Interviews were sometimes conducted on campus, and this year, elders were able to visit our computer lab where classes met for transcription. Picture an elderly couple and the Oral History teaching staff standing amidst twenty-five teens typing on the keyboards of brand new iMacs. The teens are transcribing primary source history in the elders’ own voices with a word processing program. The elders’ old black and white photos will later be scanned and retouched with a digital imaging program. Additional technology will enable us to produce a book and a CD. I find a powerful synergy in the coalescing forces of the old and the young with technology.

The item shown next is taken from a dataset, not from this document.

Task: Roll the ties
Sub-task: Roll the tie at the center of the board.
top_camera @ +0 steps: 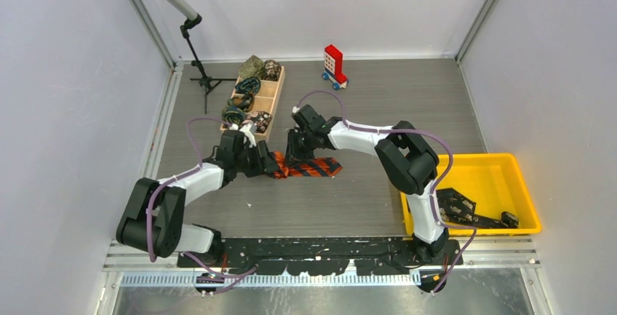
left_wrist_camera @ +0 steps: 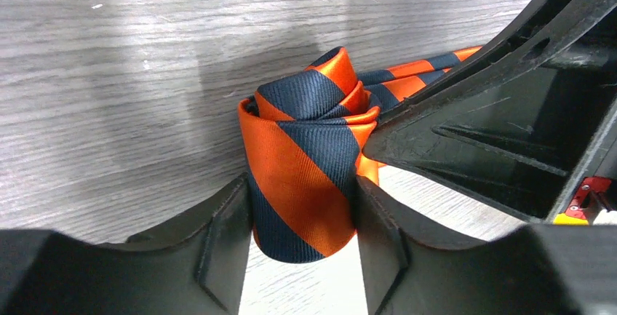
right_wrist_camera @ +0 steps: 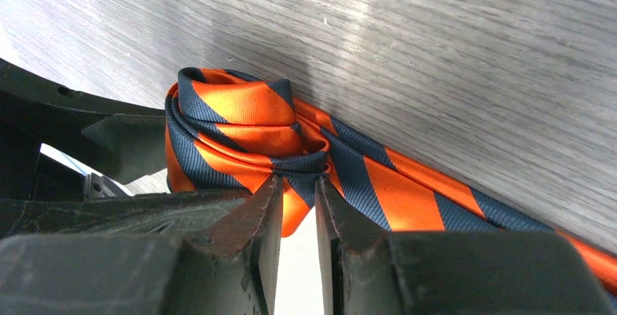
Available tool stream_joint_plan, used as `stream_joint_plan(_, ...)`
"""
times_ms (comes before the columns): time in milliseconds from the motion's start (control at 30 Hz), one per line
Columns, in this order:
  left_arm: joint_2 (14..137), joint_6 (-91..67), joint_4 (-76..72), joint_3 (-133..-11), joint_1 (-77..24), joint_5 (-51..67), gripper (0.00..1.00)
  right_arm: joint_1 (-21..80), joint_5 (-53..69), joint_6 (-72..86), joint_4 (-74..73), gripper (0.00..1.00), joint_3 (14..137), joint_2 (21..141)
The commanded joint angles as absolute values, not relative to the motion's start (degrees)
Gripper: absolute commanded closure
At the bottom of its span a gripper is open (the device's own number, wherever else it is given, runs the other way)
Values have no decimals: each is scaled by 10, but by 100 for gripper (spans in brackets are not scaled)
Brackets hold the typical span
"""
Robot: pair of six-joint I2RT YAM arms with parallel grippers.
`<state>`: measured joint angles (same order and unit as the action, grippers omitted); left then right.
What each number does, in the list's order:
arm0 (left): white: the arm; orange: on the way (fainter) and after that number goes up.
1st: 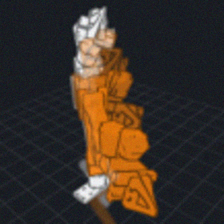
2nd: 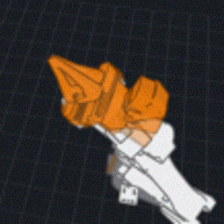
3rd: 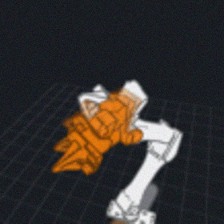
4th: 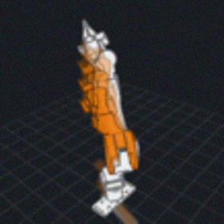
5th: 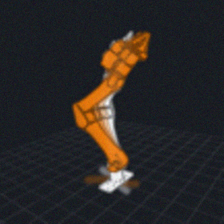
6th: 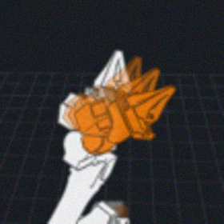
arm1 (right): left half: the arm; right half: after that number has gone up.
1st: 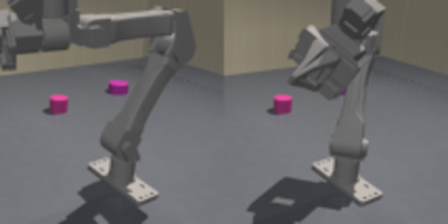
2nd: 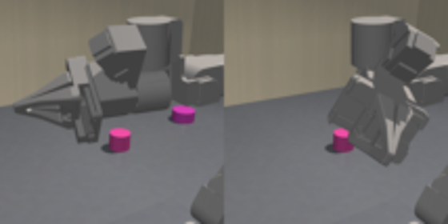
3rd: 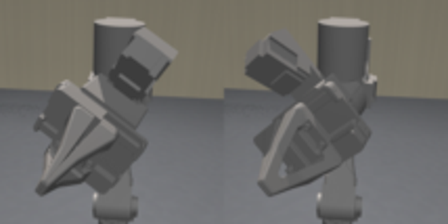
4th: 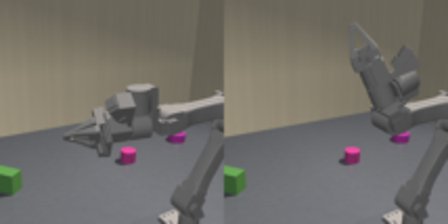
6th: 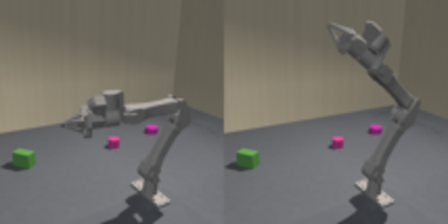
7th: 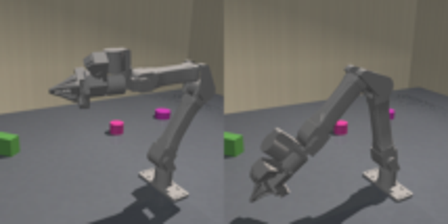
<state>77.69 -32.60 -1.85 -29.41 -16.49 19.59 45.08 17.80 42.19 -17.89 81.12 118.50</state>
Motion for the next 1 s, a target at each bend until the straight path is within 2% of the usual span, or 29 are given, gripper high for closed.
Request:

Transcription of the interviews provided spontaneous opportunities to teach both grammar and history. How do you punctuate dialogue when three people are interrupting each other? What do you do when someone speaks in a run-on sentence? If we hear a grammatical error, should we correct it or leave it intact? How were one-room schoolhouses run? How do you dowse for water? What was ranch life like before the Rural Electrification Project? How did the Valley change when many young men were fighting in World War II? What were the dating practices of teens in the thirties and forties? This typifies a slice of one day’s curriculum generated from the project; concurrently, we studied the autobiographical form of writing, reading Sandra Cisneros’ and Victor Villseñor’s memoirs and writing our own autobiographical incidents in the form of essays and poetry.

I hope that my students will continue to ask about and listen to the histories of the elders in their families and community. I believe they have discovered the value of writing down their own memories. When these teens are elders themselves, they will have an extraordinary experience to share with our future generations.